The club is still a start-up but i recently joined and have been to a few meetings/outings and i can say it has been great. The fellow members are supportive and caring and can even understand what each of us are going through more than anyone else could. I would highly recommend this to anyone who is looking for a safe environment to open up and have fun and even fight your anxiety. I didnt say a single word at the first meeting i went to with them, but they completely understood anyways and didnt pressure me or judge me based on that. Now i feel much more comfortable around them. To get a better understanding, ill just copy and paste here what is says on their facebook page:



> Those who have ever suffered from anxiety disorders know what a difficult task care-free living can be. Simple tasks, seemingly meaningless to non-sufferers, can cause unimaginable discomfort for those with anxiety disorders. The ability to touch a door handle, talk to a salesman, drive or be able to travel by plane are only some of the abilities which many take for granted, and so many of us are not fortunate enough to enjoy. Knowing firsthand how difficult student life can be with anxiety disorders, I have decided to start an anxiety disorder support group at McGill.
> 
> The purpose of the club is as follows:
> 
> ...


Like i said, the club is still in its early stages but we have some big plans ahead including some fun activities and even workshops. Ill post a link to the facebook page, if you are interested, message me and ill answer any questions you have or ill add you to the group.

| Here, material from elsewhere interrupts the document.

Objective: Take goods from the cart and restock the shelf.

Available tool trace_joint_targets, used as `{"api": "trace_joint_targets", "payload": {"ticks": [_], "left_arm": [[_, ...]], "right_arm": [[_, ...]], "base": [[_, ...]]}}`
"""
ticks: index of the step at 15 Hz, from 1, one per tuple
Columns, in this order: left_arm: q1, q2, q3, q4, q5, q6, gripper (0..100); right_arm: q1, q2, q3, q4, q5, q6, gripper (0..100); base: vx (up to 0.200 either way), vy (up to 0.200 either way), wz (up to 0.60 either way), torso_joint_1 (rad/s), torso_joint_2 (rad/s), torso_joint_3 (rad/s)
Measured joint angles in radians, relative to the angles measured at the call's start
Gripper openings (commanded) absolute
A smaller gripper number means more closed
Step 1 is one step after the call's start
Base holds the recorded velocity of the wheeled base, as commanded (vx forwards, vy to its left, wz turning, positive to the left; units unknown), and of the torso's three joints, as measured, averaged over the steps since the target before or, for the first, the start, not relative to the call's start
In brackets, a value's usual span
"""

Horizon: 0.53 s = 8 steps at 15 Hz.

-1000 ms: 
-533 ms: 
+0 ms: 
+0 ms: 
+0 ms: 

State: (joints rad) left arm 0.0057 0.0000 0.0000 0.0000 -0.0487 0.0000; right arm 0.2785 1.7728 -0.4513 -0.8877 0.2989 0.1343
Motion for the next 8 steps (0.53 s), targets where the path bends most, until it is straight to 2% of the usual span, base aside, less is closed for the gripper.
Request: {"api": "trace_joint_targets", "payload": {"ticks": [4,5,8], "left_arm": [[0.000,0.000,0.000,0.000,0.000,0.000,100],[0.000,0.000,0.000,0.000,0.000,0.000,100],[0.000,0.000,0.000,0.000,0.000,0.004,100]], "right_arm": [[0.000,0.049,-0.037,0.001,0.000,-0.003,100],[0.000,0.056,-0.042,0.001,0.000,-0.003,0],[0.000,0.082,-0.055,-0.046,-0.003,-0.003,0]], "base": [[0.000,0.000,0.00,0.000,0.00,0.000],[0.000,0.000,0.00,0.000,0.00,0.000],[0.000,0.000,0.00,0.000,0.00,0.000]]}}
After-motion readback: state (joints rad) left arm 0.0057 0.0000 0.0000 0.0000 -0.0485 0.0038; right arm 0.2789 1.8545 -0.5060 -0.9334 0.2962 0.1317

Facebook page: http://www.facebook.com/groups/151795654832321/

Thanks!


----------



## Toronto88 (Feb 16, 2012)

I went to McGill... graduated 2 years ago. Wish I had this back then!


----------



## Samtrix (Aug 22, 2011)

I graduated from McGill two years ago too! This group definitely would have been nice to go to, although I went to Mac/cow campus and would've been way too stressed to go on the shuttle bus downtown to attend meetings.


----------



## habsfan31 (May 29, 2010)

We welcome former McGill students if you are ever in the area.


----------



## Eraserhead (Sep 23, 2006)

Bumping this thread. We're having a meeting today at 16h00. Students and non-students are welcome.


----------